For years, one of Pat’s responsibilities at the Masters was to interview the winning player in Butler Cabin. In those few minutes, millions of viewers get to know a player. My job was to get Pat to Butler Cabin. In 1978, Gary Player was the winner. He came into the cabin and said to me, with his great South African accent, “Would you please hold my hat?” He was always polite and proper like that. When he left, he forgot his hat. I had that hat for years. There’s no saying how many people have tried it on.

Barrow inherited his role as lead producer from Frank Chirkinian (far left), and made easier with a pro like Jim Nantz (center).
Barrow inherited his role as lead producer from Frank Chirkinian (far left), and made easier with a pro like Jim Nantz (center). Courtesy Lance Barrow

That was my first Masters as a regular full-time CBS Sports employee. About three months earlier, I was working Super Bowl XII, in New Orleans. (Dallas 27, Denver 10, a good result for this Texan.) Before the game, we had a CBS touch football game. I intercepted a pass thrown by Sonny Jurgensen, the legendary NFL quarterback. The captain of our team was Robert Wussler, a longtime CBS executive.

“Who is that?” Mr. Wussler said.

“That’s the kid who works for Pat,” somebody said.

“Let’s put him on salary,” Mr. Wussler said.

I’m guessing he didn’t see me fall to the ground after making that catch. As Tiger likes to say, sometimes you have to get lucky.
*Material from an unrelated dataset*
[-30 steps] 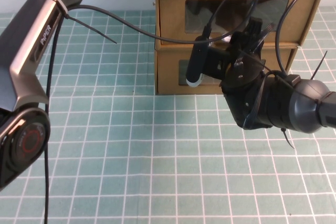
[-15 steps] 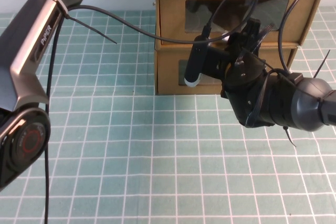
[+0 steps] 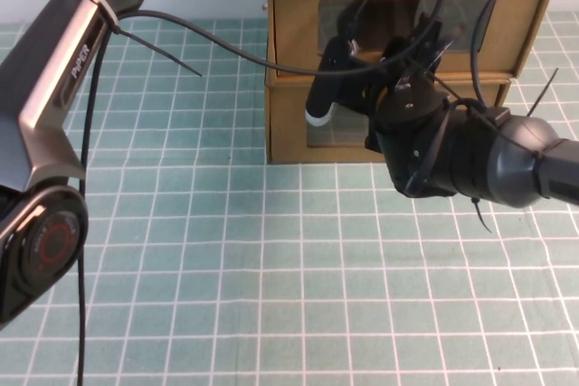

At last year’s Masters, Tiger was maintaining while everybody else was collapsing. He played great golf, but of course he got lucky, too. That’s golf. That’s what we capture on TV, in real time, all the many steps that lead to victory. Live sports programming is reality TV at its best. Nobody tells you how it’s going to end or even when it’s going to end.

You constantly make adjustments. After Tiger holed his last putt, Jim and Nick didn’t say a word for two minutes and 30 seconds. The scene, and Tiger’s face, said it all. Frank Chirkinian, like a movie director, always stressed the importance of how you go out, how you close.

The next day, Tiger was on the front page of every newspaper in the country. Our CBS team drove to Hilton Head for our next event.

When Tiger won his first Masters, that was a piece of golf history and we tried to capture that. When Tiger won his fifth Masters, last year, that was a story about resilience and family bonds, and we tried to capture that. This year, when golf returned at Colonial, after a three-month absence because of Covid-19, we knew we had an opportunity to give viewers a break from all they were enduring, all that monotony and worry. Over this spring and summer, we had so many obstacles to tell the story of those tournaments. Due to the changes, this year CBS produced Colonial, Hilton Head, Hartford, Detroit, Columbus, Memphis, San Francisco for the PGA Championship, Greensboro. It was challenging, to say the least. But we felt we were doing something important. Golf on TV brings a lot of joy to a lot of people.

No golf tournament brings more joy to more people than the Masters. Usually, you think of it each April as the start of the major championship run. This year, it’s more like the end of it. That’s okay. I can’t wait. Just like millions of others, come Sunday afternoon I’ll be watching a happy golfer walk into Butler Cabin. Same as you, except I’ll be in a trailer in the CBS compound at Augusta National, tethered to a swivel chair, with headphones on my ears and a mic by my mouth and dozens of monitors in front of me. I won’t be yelling. I’ll be watching a story unfold, excited to see how it will all play out. Just like you.